1

I am trying to use Selenium in Python to pull some data from https://www.seekingalpha.com. The front page has a "Sign-in/Join now" link. I used Selenium to click it, which brought up a popup asking for sign-in information with another "Sign in" button. It seems my code below can enter my username and password, but my attempt to click the "sign in" button didn't get the right response (it clicked on the ad below the popup box.)

I am using Python 3.5.

Here is my code:

driver = webdriver.Chrome()

url = "https://seekingalpha.com"

driver.get(url)

sleep(5)

driver.find_element_by_xpath('//*[@id ="sign-in"]').click() 

sleep(5)

driver.find_element_by_xpath('//*[@id ="authentication_login_email"]').send_keys("xxxx@gmail.com") 
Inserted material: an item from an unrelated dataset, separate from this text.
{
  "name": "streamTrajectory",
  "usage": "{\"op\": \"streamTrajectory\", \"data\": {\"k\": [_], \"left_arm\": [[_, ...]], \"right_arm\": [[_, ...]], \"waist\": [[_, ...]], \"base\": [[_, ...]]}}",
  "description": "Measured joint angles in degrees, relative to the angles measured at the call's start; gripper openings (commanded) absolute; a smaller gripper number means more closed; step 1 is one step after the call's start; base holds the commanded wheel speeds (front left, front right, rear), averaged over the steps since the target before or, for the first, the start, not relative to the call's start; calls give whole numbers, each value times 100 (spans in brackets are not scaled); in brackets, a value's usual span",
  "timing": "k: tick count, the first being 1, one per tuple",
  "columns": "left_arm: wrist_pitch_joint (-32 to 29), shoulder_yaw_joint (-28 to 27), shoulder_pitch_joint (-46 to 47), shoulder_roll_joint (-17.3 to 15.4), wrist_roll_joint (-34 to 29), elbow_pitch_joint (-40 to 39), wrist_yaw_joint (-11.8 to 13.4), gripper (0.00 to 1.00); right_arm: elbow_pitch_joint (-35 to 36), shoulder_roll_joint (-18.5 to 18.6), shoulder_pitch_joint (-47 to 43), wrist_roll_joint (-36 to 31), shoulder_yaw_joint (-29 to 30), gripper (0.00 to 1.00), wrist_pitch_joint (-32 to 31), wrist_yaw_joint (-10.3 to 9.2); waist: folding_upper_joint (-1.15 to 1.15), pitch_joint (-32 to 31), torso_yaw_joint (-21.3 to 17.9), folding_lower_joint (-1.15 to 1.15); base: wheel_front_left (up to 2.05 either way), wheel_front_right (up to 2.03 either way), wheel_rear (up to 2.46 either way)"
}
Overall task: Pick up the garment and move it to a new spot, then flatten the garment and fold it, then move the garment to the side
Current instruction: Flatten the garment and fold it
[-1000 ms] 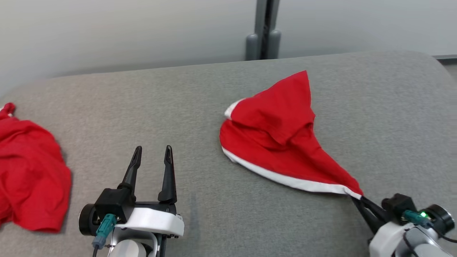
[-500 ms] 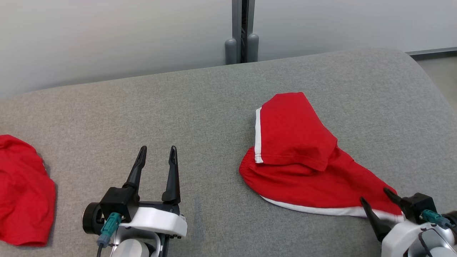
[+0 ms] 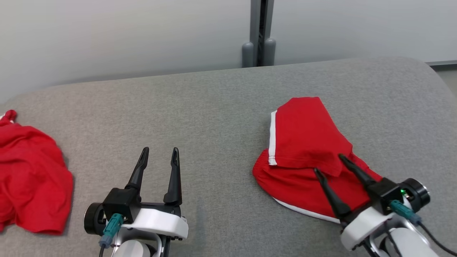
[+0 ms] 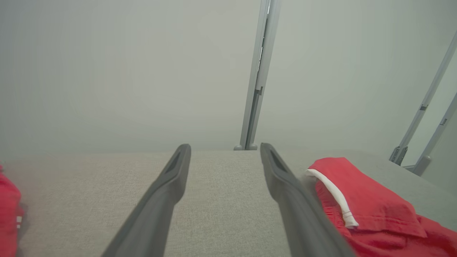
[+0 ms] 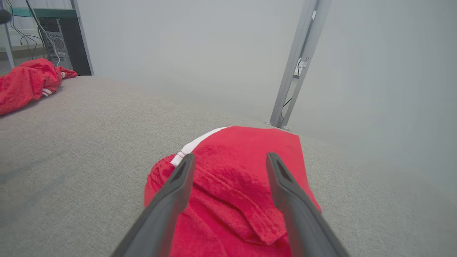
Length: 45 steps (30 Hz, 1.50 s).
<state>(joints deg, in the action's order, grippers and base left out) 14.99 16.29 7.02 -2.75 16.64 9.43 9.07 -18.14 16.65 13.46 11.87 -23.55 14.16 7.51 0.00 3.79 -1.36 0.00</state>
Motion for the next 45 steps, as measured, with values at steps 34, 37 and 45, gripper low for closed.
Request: {"op": "streamTrajectory", "data": {"k": [34, 37, 45], "left_arm": [[-1, 308, 60, -3, 52, -33, 109, 100], [0, 287, 64, -2, 52, -38, 116, 100], [-1, 309, 90, -2, 58, -46, 118, 100]], "right_arm": [[-1908, -979, 829, -655, 735, 0, 100, 0], [-1762, -989, 829, -650, 813, 0, 99, 0], [-1397, -394, 879, -427, 1215, 0, 100, 0]], "waist": [[0, 495, 1124, 0], [0, 492, 1060, 0], [0, 497, 843, 0]], "base": [[0, 0, 0], [0, 0, 0], [0, 0, 0]]}}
driver.find_element_by_xpath('//*[@id ="authentication_login_password"]').send_keys("xxxxxxxxx") 

driver.find_element_by_xpath('//*[@id="log-btn"]').click()

Any advice/suggestion is greatly appreciated.

Trapli
  • 1,517
  • 2
  • 13
  • 19
Bin Chen
  • 13
  • 1
  • 6
  • 1
    sending the enter key in the password field usually works... – pcalkins Sep 03 '19 at 19:39
  • Thank you pcalkins and Trapli. I followed your suggestions and tried both approaches (driver.execute_script or send the ENTER key to pw), but neither is working. I do noticed that even if I clicked the "Sign in" button manually in the browser brought up by driver.get("https://seekingalpha.com"), there was no response. However, if I opened seekingalpha.com in a Chrome browser manually, and manually brought up the authentication popup, then manually clicked the "sign in " button, it responded. Why is that? Do I need to somehow set the simulated control to the popup? – Bin Chen Sep 03 '19 at 20:33

2 Answers2

2

EDIT: previous 'answer' was wrong so I have updated it.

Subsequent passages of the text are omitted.